Un sector del país, añorando los tiempos del Estado planificando todo, quiere
volver atrás. Otro, el más dinámico, el que aspira a la convivencia en el marco
de la ley –nacional e internacional-, que cree en las instituciones
democráticas como mejor método de convivencia, en la libertad creadora de las
personas, en la condición cuasi-sagrada de sus derechos y fundamentalmente
en un futuro globalizado y libre, quiere
seguir avanzando. Lo que da originalidad al proceso ucraniano es que este
conflicto, que virtualmente se da en todos los países, allí se junta por sus
particularidades históricas y vecindad geográfica con las aspiraciones neoimperiales
de la arcaica oligarquía rusa post-soviética.

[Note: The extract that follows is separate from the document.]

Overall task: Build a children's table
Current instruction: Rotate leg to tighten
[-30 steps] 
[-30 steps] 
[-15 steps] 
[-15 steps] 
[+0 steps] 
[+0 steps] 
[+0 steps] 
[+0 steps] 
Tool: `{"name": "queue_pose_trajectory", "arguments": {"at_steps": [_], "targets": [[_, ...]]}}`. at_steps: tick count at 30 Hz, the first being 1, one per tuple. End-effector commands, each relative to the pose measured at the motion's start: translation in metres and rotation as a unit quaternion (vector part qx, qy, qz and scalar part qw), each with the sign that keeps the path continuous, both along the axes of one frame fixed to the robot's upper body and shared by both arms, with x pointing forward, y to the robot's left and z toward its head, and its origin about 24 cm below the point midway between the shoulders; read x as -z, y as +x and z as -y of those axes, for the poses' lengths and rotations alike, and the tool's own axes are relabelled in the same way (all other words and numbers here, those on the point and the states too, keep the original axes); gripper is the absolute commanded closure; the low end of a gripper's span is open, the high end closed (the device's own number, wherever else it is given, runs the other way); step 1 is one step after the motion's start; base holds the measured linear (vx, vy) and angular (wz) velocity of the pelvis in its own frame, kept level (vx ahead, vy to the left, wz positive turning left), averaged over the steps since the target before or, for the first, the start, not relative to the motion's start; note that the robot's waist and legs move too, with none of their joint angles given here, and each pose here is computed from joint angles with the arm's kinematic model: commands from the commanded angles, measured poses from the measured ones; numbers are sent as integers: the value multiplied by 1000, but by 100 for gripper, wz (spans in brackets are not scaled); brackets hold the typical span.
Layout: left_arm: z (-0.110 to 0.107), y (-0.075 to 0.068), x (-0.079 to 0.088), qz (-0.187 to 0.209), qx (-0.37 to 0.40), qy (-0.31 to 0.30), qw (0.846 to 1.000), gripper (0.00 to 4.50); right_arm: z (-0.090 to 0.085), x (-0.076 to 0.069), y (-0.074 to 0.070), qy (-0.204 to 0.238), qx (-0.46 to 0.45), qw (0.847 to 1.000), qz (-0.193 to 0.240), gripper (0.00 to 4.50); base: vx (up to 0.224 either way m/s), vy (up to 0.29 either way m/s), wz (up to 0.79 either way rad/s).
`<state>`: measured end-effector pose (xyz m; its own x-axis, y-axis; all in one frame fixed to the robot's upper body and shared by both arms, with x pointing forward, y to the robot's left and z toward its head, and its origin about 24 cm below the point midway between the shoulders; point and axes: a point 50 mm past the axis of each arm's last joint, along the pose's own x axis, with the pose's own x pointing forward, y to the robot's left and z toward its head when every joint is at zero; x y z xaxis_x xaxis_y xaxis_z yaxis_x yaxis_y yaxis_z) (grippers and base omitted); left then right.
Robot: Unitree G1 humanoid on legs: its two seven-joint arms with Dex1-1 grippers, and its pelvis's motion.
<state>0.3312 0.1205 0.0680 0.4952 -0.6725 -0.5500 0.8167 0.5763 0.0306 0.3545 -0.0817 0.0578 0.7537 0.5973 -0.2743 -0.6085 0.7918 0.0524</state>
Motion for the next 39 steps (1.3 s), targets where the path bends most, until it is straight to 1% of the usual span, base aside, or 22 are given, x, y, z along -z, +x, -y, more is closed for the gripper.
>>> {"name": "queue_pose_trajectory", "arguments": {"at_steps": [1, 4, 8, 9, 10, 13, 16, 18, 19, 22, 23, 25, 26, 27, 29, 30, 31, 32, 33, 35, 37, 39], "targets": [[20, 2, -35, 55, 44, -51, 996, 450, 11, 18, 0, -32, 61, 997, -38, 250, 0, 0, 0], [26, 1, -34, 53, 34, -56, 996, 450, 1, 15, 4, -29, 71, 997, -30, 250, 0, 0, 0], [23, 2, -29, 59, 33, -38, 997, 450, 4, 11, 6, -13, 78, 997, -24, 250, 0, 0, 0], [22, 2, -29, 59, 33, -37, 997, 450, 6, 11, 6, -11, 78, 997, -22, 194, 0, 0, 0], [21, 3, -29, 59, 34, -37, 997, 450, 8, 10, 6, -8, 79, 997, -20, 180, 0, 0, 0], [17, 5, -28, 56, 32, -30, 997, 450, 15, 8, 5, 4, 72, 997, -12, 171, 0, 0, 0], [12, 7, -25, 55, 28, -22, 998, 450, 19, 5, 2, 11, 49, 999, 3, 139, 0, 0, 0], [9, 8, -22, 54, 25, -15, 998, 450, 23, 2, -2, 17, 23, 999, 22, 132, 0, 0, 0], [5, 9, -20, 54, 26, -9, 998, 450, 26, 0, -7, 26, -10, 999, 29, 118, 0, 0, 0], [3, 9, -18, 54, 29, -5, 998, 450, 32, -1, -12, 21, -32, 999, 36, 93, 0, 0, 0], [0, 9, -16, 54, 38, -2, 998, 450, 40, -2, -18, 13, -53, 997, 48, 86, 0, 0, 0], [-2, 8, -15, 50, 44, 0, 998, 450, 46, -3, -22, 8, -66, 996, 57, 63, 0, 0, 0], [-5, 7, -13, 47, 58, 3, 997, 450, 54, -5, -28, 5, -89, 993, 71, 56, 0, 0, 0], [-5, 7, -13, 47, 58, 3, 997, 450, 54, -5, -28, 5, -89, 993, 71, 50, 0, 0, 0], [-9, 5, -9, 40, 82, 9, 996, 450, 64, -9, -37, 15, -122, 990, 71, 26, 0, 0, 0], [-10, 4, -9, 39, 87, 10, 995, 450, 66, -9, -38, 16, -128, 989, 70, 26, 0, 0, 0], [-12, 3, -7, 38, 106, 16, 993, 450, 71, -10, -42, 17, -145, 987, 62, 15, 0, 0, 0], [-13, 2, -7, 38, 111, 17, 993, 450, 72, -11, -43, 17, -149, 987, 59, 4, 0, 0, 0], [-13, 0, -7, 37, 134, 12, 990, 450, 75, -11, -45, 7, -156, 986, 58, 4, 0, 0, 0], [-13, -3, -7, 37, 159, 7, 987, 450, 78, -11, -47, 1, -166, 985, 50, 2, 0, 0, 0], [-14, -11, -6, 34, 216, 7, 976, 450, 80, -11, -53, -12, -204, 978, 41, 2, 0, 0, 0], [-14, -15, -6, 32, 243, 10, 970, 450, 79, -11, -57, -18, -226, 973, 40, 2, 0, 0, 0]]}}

Por supuesto que –como todos los análisis sociales- los
párrafos anteriores rozan la caricatura. Hay oligarquías corruptas en Ucrania
que aspiran a hacer negocios oscuros con el petróleo y los oleoductos, y hay
decenas de miles de ciudadanos rusos condenando el peligroso expansionismo de
Putin, manifestándose en Moscú en estos días contra la anexión de Crimea y
luchando por una Rusia libre, democrática, integrada al mundo que viene. Pero
no son aún los predominantes.
El precio de esta tensión entre pasado y futuro parece ser
la fragmentación. El peligro es que esa fragmentación –que no significa otra
cosa que el renacer de los juegos geopolíticos y militares del siglo XX-
continúe marcando la agenda diaria, desplazando a la agenda de futuro. Que en
lugar de energías renovables, potenciemos nuevamente el petróleo. Que en lugar
del derecho hablen las armas. Que en lugar de un mundo en paz volvamos al
reinado de las banderas de guerra.
Por lo pronto, Putin logró lo que buscaba: agregar una pieza
a la reconstrucción del imperio soviético, a contramano de la economía, la
tecnología, la libertad, la democracia y la política. Hace pocos días un lúcido
analista argentino, Carlos Perez Llana, sostenía “Rusia ganó Crimea, pero perdió
a Ucrania”. Agregaría que Ucrania pierde territorio pero gana libertad. Los
habitantes de Crimea quieren volver a ser ciudadanos rusos. Los ucranianos
quieren ser ya ciudadanos del mundo.
Pero mucho más importante que Rusia o que Ucrania –al fin y
al cabo, “marcas” políticas temporales propia del mundo de Estados-Nación, ambas
de disímil suerte en el pasado e impreciso futuro-, es que frente a la
impotencia ante los pasos de Putin, los seres humanos que vivimos en este
planeta, en pleno siglo XXI, tengamos que volver una vez más a prepararnos para
la violencia si queremos construir en paz el mundo que viene. Y ese es, tal
vez, el saldo más dramático y preocupante de la crisis de Crimea.